Keenadu¶
Firmware-level backdoor discovered by Kaspersky in February 2026. Keenadu compromises libandroid_runtime.so, a core Android system library, allowing it to operate within the context of every app on the device. Pre-installed in device firmware through supply chain compromise, it is impossible to remove using standard Android tools. Shares C2 infrastructure and payload code with BADBOX and Vo1d botnets.
Overview¶
| Property | Value |
|---|---|
| First Seen | February 2026 |
| Type | Firmware-level backdoor / Supply chain compromise |
| Attribution | Unknown (linked to BADBOX and Vo1d botnet infrastructure) |
| Aliases | Connected to Triada, BADBOX, Vo1d ecosystems |
Distribution¶
Pre-installed in device firmware during the manufacturing/supply chain process. Also found in smart home camera apps on Google Play (300,000+ downloads).
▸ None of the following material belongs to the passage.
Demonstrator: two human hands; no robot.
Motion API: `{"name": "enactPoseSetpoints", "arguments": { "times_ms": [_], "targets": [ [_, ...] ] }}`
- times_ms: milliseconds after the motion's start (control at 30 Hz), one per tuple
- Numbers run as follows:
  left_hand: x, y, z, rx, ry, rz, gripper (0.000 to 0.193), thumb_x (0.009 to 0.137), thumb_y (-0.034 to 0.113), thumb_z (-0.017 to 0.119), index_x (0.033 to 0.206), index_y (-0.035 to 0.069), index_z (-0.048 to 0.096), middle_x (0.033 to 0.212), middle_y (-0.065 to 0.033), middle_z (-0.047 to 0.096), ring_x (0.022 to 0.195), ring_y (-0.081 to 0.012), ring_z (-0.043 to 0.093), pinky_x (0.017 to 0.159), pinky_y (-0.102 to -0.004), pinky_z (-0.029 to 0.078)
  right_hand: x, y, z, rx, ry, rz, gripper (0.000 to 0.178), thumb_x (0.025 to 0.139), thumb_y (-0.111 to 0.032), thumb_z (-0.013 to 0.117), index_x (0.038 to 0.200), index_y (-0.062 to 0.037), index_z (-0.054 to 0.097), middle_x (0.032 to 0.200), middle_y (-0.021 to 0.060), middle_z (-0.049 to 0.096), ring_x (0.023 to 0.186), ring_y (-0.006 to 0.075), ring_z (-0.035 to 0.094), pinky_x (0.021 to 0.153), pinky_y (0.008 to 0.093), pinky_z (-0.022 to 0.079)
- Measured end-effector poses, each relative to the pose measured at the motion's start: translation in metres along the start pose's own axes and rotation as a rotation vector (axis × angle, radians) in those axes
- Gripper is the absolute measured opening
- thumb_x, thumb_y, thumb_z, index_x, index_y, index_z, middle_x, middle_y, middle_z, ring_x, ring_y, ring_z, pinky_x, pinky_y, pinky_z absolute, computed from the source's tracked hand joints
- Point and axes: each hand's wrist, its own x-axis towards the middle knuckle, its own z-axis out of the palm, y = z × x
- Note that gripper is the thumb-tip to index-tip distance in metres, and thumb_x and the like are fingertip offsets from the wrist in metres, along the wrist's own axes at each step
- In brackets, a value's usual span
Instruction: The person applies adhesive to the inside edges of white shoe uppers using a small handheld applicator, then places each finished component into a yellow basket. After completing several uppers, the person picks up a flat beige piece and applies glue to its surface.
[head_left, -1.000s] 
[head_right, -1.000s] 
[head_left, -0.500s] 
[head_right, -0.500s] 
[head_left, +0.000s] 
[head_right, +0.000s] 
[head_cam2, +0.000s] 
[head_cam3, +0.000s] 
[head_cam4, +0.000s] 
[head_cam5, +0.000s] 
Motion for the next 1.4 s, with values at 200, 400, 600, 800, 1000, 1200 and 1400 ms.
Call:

Primarily affects tablets from multiple manufacturers.
Capabilities¶
| Capability | Implementation |
|---|---|
| System library compromise | Modifies libandroid_runtime.so to operate within all app contexts |
| Full device control | Unlimited remote control via backdoor |
| Modular architecture | Browser search hijacking, app install monetization, stealthy ad interaction |
| Self-protection | Cannot be removed using standard Android OS tools |
| App infection | Can infect every installed app on the device |
| Permission escalation | Grants itself any available permissions |
| APK installation | Installs arbitrary APKs |
Target Regions¶
| Country | Confirmed Infections |
|---|---|
| Russia | Primary |
| Japan | Significant |
| Germany | Significant |
| Brazil | Significant |
| Netherlands | Significant |
| Total | 13,715+ |
Significance¶
Keenadu demonstrates the continued threat of supply chain compromise in the Android ecosystem, connecting to the broader problem documented with Triada (found pre-installed in firmware since 2016) and BADBOX/Vo1d botnets. The deep firmware integration makes traditional mobile security tools ineffective for detection and removal.